Aim of the exercise>
Start with the line containing "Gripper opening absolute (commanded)" and write out each line through the end of the listing, exactly as given.

Material provided>
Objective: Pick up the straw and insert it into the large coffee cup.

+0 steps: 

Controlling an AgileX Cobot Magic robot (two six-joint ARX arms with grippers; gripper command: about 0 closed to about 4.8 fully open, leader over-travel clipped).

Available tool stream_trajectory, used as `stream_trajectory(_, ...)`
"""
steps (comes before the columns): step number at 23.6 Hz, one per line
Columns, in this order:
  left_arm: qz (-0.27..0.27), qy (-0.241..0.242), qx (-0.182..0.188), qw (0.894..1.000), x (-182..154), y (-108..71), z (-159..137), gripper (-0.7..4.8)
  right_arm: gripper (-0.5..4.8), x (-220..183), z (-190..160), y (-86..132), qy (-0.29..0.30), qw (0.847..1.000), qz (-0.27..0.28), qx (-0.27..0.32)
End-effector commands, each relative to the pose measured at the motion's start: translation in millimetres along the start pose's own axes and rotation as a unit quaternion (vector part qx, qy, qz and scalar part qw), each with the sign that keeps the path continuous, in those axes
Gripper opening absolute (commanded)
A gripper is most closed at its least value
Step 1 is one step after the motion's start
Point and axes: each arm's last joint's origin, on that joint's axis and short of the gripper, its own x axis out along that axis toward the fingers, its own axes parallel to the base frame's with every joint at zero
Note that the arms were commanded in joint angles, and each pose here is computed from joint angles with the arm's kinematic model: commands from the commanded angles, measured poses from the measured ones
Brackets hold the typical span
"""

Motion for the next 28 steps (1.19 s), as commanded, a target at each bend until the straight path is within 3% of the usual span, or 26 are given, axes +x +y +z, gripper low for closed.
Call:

Response to this task>
Gripper opening absolute (commanded)
A gripper is most closed at its least value
Step 1 is one step after the motion's start
Point and axes: each arm's last joint's origin, on that joint's axis and short of the gripper, its own x axis out along that axis toward the fingers, its own axes parallel to the base frame's with every joint at zero
Note that the arms were commanded in joint angles, and each pose here is computed from joint angles with the arm's kinematic model: commands from the commanded angles, measured poses from the measured ones
Brackets hold the typical span
"""

Motion for the next 28 steps (1.19 s), as commanded, a target at each bend until the straight path is within 3% of the usual span, or 26 are given, axes +x +y +z, gripper low for closed.
Call:

This exercise has no more to it.